**What the exercise asks:** Lift out, unaltered, the lines of the material below between the line holding "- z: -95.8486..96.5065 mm" and the line holding "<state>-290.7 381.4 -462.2", counting both.

——————————

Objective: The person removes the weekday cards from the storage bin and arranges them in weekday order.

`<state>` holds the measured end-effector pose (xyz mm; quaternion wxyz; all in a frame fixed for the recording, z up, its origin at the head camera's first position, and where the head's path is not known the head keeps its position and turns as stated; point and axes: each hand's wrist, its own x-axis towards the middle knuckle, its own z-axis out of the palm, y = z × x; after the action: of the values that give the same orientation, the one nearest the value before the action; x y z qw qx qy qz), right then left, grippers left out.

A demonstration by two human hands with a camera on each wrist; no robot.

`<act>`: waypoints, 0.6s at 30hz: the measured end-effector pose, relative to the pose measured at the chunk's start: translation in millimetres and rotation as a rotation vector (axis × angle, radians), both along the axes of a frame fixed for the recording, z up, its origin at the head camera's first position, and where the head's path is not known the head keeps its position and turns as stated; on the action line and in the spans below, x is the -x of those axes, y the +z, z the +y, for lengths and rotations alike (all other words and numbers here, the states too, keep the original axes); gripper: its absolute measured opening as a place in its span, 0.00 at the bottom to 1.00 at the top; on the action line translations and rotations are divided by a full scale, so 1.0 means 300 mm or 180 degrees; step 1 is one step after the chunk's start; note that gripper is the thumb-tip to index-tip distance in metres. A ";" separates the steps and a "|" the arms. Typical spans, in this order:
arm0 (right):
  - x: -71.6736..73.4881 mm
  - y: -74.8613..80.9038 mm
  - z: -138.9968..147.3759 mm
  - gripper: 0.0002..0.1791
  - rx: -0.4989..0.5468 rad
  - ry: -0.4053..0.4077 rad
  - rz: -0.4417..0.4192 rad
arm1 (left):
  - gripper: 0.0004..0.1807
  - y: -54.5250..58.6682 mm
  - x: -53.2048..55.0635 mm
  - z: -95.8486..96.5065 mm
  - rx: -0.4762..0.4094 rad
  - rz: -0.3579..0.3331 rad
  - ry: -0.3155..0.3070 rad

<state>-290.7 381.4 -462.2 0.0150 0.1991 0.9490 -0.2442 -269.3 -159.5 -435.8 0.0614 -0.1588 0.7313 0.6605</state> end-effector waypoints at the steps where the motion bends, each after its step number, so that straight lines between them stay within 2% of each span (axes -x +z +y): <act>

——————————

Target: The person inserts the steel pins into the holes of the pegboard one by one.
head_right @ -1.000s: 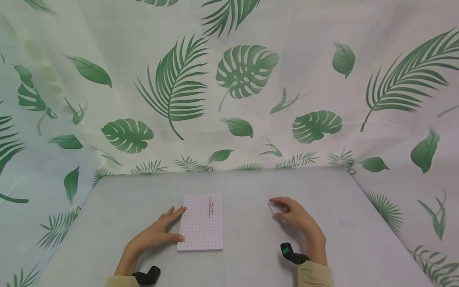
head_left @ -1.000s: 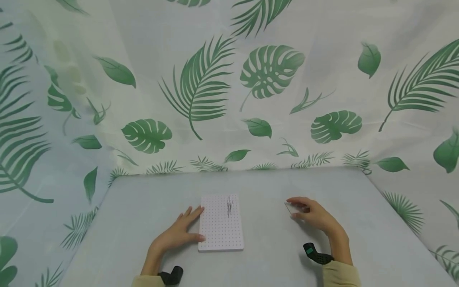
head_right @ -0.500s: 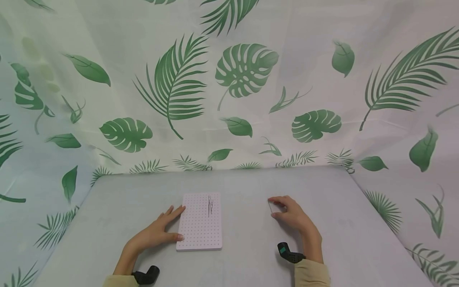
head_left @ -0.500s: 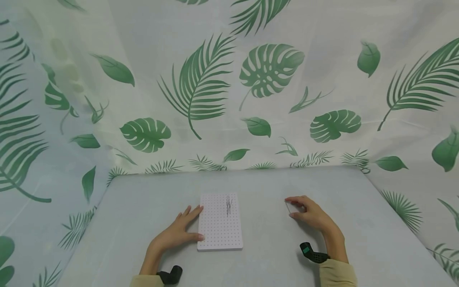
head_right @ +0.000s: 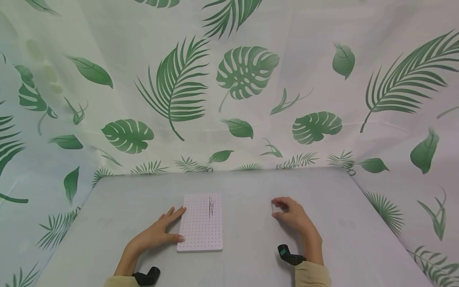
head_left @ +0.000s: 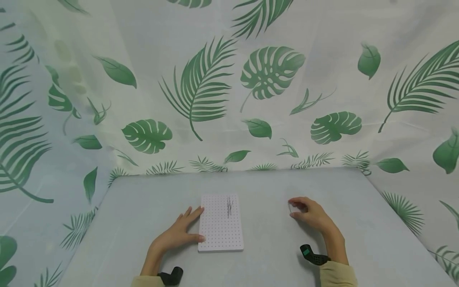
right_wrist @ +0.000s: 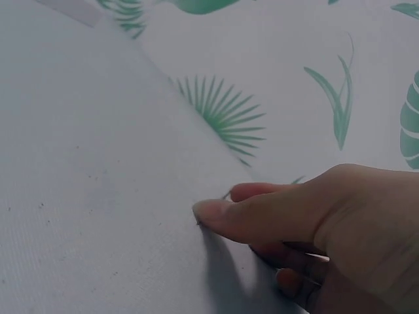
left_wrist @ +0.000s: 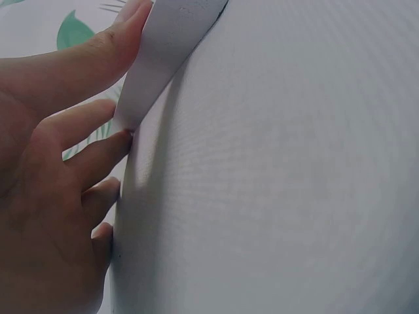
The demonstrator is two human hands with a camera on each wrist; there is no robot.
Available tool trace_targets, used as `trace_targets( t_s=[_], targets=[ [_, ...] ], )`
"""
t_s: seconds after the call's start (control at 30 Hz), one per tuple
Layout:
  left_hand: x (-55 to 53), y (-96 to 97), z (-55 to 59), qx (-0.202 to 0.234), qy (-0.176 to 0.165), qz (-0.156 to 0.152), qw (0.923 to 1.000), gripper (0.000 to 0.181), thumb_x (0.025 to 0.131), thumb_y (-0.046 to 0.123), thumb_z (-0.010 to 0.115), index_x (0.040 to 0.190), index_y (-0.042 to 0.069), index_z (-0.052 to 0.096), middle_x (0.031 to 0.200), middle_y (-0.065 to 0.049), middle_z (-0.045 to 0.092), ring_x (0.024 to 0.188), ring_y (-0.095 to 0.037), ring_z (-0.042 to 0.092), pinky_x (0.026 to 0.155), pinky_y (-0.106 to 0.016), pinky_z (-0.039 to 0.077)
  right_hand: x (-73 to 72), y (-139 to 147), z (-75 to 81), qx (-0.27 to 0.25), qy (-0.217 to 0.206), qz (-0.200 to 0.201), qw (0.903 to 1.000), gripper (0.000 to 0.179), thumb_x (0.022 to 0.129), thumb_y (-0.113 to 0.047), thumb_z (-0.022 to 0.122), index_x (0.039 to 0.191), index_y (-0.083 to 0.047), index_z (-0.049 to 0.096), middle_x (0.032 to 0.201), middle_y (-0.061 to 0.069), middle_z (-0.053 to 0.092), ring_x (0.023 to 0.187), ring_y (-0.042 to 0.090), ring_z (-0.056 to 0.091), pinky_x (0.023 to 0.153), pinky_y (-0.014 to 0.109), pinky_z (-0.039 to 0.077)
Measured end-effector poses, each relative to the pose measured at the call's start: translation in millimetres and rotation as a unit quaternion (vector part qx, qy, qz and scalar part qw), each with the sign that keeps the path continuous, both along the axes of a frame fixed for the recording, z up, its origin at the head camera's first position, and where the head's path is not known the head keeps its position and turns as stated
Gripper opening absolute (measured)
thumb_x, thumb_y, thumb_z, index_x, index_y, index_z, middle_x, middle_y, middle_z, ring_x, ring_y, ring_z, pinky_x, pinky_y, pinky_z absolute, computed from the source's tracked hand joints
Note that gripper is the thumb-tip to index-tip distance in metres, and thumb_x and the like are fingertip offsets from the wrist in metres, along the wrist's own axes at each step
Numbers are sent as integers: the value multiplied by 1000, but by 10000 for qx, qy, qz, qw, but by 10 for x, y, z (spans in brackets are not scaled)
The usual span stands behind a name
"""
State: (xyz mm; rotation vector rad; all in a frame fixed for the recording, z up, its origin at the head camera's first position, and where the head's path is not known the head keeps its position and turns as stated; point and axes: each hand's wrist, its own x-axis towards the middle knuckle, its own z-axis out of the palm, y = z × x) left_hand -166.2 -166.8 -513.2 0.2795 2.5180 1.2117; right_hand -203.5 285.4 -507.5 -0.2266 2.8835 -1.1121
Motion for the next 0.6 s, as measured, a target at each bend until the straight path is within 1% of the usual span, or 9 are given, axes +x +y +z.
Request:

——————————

**Answer for the task:**
  - z: -95.8486..96.5065 mm
  - rx: -0.4762..0.4094 rad
  - rz: -0.3579..0.3331 rad
  - ry: -0.3155..0.3070 rad

<state>-290.7 381.4 -462.2 0.0150 0.1991 0.9490 -0.2442 -269.3 -159.5 -435.8 0.0614 -0.1588 0.7313 0.6605</state> end-effector waypoints at the steps where the motion bends, each after its step number, so that straight lines between them stay within 2% of each span (axes -x +z +y): <act>

There is nothing more to add to the answer.